WHAT IS EXPECTED> Exactly how many lines in this listing contain "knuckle"? Only the number is needed.

LISTED RECORDS>
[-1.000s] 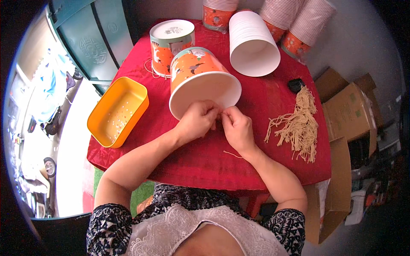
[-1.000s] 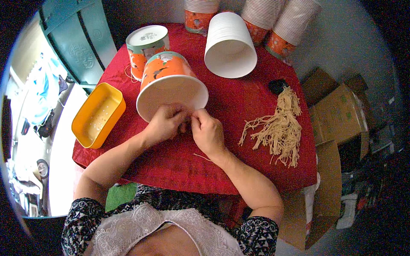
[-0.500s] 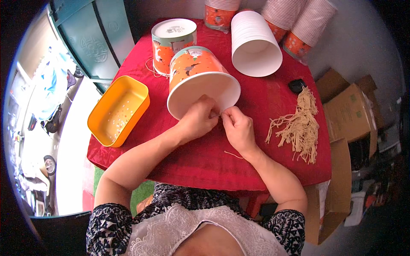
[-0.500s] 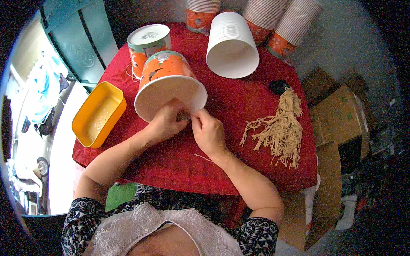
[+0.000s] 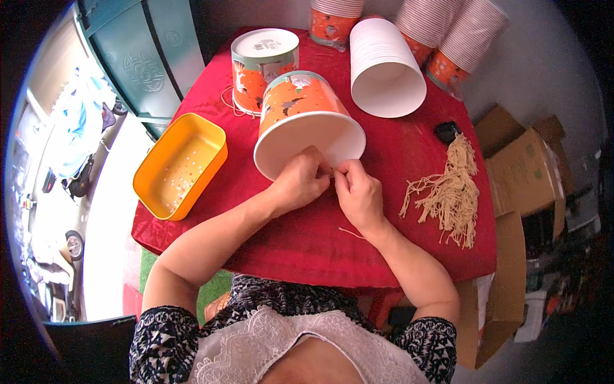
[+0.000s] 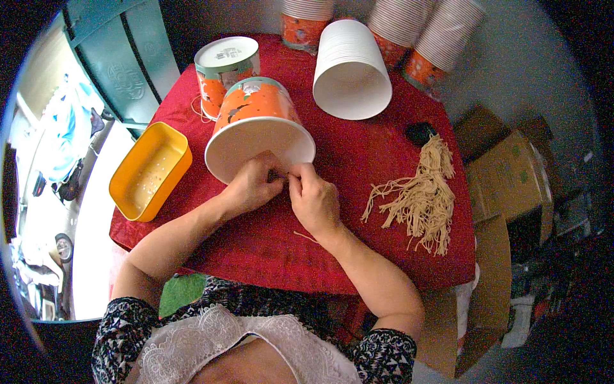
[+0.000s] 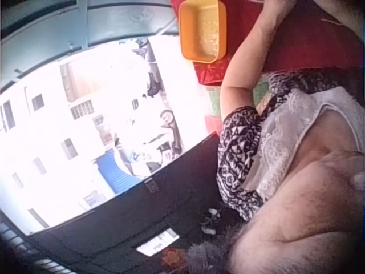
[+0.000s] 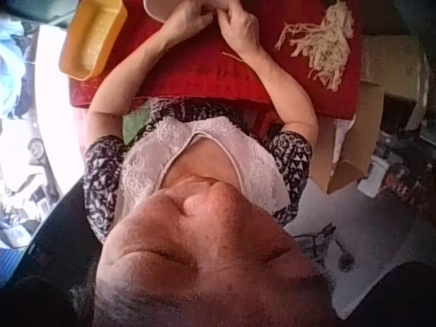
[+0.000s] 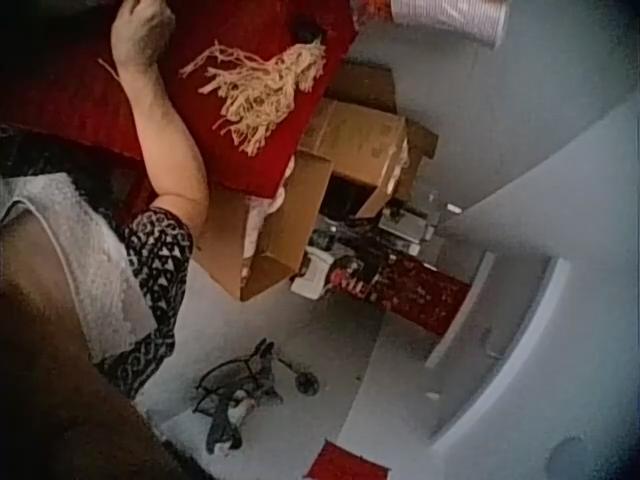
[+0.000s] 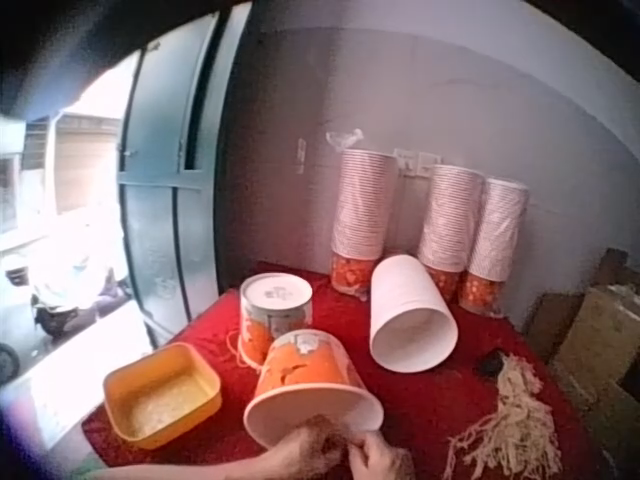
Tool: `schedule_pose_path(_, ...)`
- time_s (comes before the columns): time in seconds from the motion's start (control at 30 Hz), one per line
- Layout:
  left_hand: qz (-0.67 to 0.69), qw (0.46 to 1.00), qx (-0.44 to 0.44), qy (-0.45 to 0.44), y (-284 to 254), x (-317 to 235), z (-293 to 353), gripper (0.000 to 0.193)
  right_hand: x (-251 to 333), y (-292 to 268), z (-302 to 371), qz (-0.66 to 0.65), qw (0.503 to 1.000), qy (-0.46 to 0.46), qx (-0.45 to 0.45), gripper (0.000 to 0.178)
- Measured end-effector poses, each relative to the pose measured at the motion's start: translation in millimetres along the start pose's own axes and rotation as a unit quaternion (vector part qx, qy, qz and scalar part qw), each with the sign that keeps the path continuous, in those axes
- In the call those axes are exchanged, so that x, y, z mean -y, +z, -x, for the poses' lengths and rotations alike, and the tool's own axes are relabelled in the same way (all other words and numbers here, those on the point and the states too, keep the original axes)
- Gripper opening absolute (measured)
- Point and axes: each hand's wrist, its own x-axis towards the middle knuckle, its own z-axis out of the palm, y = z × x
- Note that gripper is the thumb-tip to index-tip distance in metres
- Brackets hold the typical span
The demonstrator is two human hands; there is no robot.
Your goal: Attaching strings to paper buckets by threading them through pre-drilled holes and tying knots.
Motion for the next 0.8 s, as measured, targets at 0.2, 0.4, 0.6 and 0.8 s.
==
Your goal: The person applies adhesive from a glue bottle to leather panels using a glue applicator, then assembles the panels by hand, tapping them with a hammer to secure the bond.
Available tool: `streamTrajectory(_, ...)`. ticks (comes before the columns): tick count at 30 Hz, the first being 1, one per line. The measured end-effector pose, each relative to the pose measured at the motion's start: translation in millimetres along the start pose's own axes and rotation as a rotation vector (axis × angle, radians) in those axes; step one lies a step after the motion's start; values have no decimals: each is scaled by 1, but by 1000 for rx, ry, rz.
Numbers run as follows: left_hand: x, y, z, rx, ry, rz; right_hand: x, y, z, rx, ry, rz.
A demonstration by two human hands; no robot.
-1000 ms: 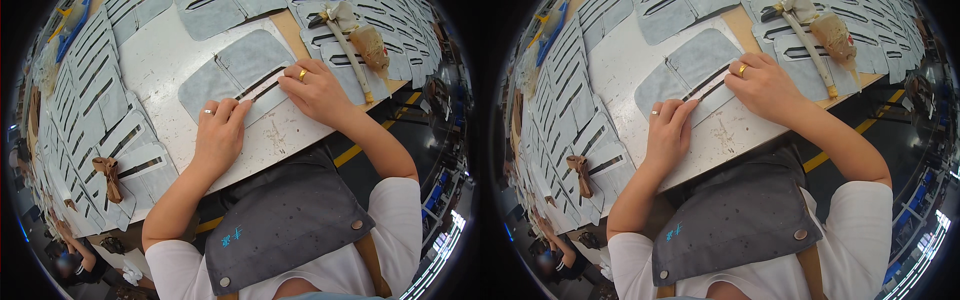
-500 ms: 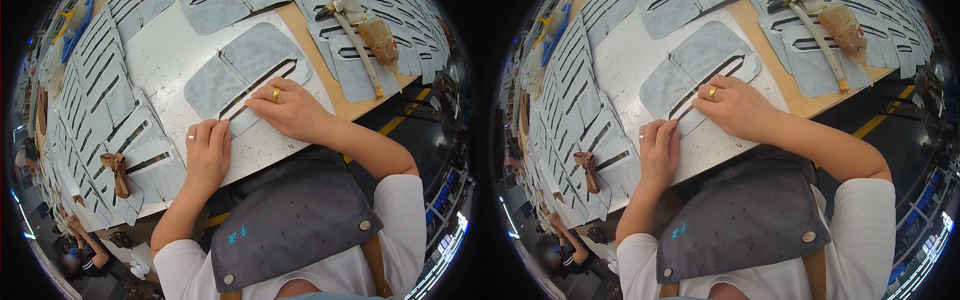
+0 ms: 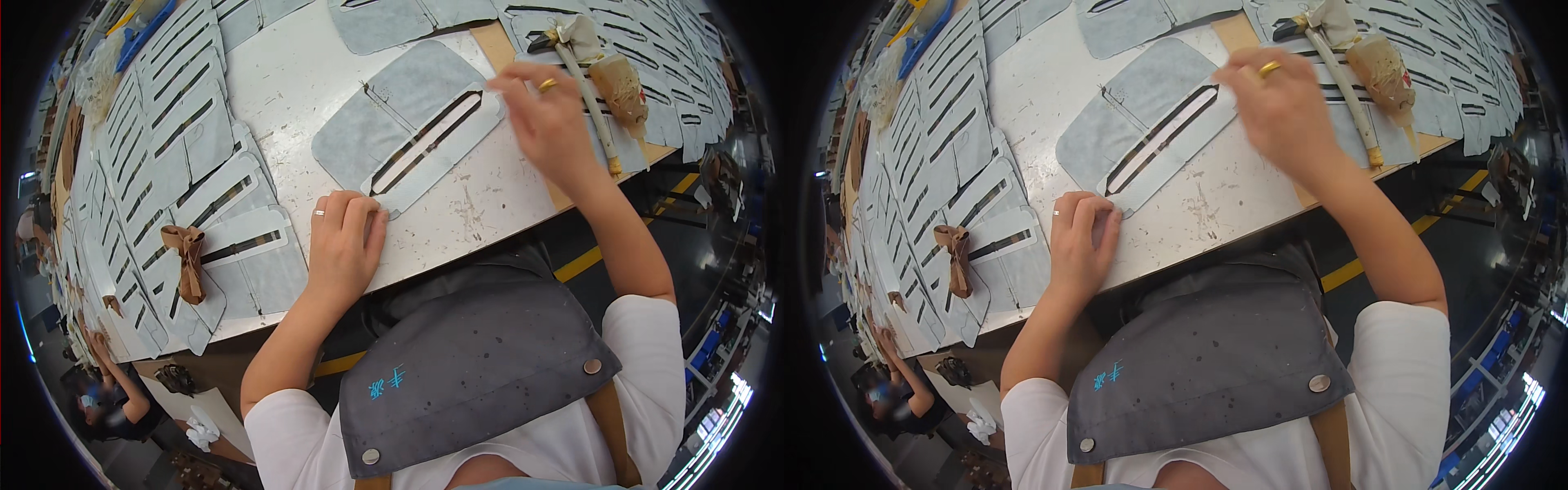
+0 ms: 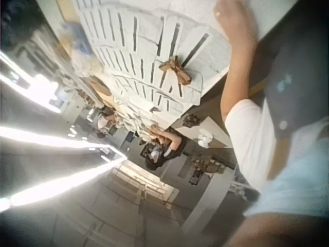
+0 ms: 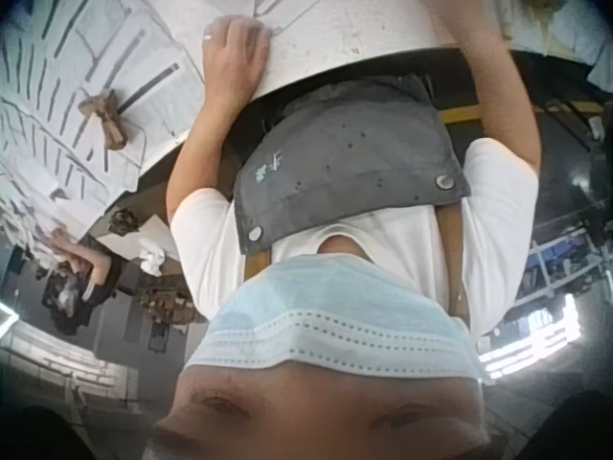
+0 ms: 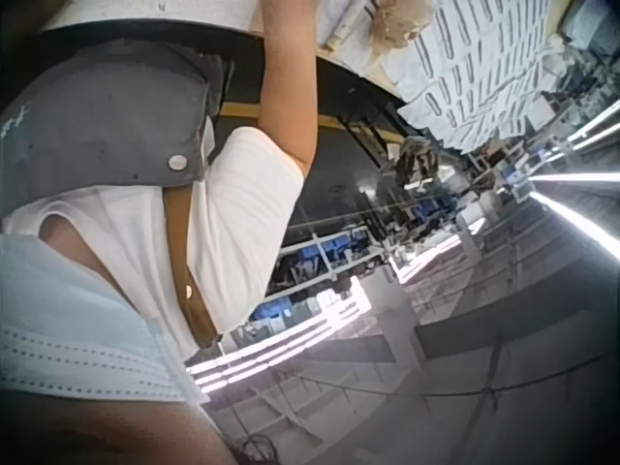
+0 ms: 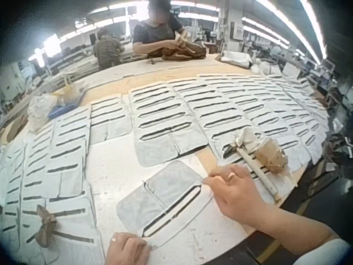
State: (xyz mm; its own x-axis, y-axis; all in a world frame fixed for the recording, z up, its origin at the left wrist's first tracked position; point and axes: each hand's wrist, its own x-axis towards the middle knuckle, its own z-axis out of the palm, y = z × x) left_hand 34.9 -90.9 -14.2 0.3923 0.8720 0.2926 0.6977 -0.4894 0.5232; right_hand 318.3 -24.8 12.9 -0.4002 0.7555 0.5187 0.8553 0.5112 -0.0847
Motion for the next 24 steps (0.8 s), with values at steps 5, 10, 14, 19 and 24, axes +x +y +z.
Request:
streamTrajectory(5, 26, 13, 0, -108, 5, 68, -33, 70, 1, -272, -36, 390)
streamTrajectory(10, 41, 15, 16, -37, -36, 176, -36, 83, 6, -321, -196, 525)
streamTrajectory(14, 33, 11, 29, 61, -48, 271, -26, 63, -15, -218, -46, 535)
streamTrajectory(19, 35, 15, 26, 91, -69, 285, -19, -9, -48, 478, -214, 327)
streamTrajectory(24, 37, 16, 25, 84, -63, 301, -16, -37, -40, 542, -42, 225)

RESPONSE AREA> 2